From the data below, copy each line that includes the word "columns".

(Dataset extract)

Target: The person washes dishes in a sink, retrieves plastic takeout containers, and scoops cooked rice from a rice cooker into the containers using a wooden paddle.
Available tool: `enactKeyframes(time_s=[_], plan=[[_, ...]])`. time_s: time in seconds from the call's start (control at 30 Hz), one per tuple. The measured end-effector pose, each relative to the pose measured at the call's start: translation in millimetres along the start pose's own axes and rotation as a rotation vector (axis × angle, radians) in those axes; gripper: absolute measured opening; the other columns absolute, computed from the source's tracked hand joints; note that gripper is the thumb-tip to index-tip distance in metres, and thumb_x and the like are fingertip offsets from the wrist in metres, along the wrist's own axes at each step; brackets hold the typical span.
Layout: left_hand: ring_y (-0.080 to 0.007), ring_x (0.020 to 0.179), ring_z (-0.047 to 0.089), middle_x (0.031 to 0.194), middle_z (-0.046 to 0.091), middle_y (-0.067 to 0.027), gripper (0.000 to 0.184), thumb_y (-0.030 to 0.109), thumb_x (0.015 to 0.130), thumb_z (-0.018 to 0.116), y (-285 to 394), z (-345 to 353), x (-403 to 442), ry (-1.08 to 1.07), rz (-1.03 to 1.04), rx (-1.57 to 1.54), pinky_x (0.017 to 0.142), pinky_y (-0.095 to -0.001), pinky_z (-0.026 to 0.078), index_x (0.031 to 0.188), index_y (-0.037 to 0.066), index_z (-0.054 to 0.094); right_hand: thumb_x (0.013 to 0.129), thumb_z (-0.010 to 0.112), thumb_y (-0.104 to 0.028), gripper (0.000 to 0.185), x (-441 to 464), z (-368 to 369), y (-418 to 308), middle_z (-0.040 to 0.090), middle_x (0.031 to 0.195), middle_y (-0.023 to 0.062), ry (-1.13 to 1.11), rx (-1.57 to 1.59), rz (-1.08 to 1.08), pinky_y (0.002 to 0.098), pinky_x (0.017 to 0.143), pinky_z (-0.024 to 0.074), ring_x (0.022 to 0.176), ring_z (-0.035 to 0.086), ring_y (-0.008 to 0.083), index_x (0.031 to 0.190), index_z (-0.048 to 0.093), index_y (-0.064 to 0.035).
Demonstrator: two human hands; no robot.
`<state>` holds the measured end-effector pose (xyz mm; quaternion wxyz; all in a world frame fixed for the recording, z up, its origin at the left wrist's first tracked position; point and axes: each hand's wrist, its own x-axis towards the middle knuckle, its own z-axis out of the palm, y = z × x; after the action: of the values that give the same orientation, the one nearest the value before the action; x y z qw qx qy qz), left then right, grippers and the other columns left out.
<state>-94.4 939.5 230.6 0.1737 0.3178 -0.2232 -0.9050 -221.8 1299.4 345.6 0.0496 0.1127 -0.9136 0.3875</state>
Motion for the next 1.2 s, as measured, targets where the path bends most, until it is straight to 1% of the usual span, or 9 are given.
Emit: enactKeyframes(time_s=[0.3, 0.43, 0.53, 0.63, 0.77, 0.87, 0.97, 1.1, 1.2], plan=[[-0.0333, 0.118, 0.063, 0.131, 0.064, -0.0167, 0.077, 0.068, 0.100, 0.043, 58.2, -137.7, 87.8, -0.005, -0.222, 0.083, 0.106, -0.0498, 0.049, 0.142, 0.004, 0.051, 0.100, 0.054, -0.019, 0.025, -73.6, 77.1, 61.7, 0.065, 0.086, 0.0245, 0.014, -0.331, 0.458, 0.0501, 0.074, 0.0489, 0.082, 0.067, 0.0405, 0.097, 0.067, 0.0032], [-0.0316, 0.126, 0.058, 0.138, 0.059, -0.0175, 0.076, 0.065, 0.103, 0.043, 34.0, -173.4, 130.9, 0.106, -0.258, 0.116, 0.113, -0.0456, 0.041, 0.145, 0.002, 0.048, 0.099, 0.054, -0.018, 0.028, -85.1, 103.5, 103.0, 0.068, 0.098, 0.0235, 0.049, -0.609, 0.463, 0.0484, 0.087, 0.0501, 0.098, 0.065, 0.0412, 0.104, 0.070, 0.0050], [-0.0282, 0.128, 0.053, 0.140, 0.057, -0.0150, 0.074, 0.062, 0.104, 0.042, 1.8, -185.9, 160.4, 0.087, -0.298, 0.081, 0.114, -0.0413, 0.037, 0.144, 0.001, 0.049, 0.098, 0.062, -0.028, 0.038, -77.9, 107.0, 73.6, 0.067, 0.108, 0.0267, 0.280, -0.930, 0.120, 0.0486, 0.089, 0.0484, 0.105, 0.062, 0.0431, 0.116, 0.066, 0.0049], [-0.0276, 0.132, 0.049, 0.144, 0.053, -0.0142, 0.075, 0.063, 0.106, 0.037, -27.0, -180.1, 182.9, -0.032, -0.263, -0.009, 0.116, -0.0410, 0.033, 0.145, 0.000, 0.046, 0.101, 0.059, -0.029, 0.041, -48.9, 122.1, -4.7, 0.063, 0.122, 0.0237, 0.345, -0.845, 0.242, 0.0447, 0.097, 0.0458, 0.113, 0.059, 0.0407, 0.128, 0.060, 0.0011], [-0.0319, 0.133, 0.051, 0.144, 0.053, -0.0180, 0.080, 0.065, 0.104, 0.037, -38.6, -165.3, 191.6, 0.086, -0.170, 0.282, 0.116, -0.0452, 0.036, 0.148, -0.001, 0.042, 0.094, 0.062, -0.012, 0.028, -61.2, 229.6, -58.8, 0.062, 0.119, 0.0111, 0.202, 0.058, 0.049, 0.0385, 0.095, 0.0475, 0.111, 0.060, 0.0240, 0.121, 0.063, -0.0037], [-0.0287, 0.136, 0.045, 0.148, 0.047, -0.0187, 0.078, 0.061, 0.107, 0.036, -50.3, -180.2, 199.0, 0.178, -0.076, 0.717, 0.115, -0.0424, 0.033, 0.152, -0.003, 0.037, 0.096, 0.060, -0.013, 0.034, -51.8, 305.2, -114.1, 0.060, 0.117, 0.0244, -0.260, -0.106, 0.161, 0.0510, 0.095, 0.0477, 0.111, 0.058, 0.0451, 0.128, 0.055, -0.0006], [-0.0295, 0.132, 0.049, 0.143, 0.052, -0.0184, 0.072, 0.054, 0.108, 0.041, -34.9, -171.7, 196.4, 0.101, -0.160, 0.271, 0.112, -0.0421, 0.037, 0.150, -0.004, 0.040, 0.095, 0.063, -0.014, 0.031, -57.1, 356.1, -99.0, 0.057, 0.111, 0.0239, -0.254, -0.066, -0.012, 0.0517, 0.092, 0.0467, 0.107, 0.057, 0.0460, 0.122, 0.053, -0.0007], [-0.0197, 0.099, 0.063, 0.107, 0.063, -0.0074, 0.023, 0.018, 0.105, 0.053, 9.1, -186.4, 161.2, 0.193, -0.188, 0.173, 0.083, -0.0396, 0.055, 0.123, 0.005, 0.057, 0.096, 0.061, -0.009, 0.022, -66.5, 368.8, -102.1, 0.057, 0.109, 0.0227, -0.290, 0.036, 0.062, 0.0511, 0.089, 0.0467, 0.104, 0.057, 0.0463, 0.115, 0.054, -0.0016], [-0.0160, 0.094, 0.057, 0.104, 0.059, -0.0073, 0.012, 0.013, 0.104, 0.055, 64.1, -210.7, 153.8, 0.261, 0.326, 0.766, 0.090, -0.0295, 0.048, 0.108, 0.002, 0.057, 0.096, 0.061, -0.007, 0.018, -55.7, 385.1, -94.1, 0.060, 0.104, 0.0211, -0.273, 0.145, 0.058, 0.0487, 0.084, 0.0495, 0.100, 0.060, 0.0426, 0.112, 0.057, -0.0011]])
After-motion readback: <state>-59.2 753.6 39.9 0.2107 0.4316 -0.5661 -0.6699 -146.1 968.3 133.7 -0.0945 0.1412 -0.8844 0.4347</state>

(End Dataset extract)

Finished task:
Available tool: `enactKeyframes(time_s=[_], plan=[[_, ...]])`. time_s: time in seconds from the call's start (control at 30 Hz), one per tuple. The measured end-effector pose, each relative to the pose measured at the call's start: translation in millimetres along the start pose's own axes and rotation as a rotation vector (axis × angle, radians) in those axes; gripper: absolute measured opening; the other columns absolute, computed from the source's tracked hand joints; note that gripper is the thumb-tip to index-tip distance in metres, and thumb_x and the like are fingertip offsets from the wrist in metres, along the wrist's own axes at each step; brackets hold the typical span.
`<state>` holds the measured end-effector pose (xyz mm; quaternion wxyz; all in a world frame fixed for the recording, z up, its origin at the left wrist's first tracked position; point and axes: each hand's wrist, its own x-axis towards the middle knuckle, its own z-axis out of the palm, y = z × x; after the action: of the values that give the same orientation, the one nearest the value before the action; x y z qw qx qy qz), left then right, grippers and the other columns left out.

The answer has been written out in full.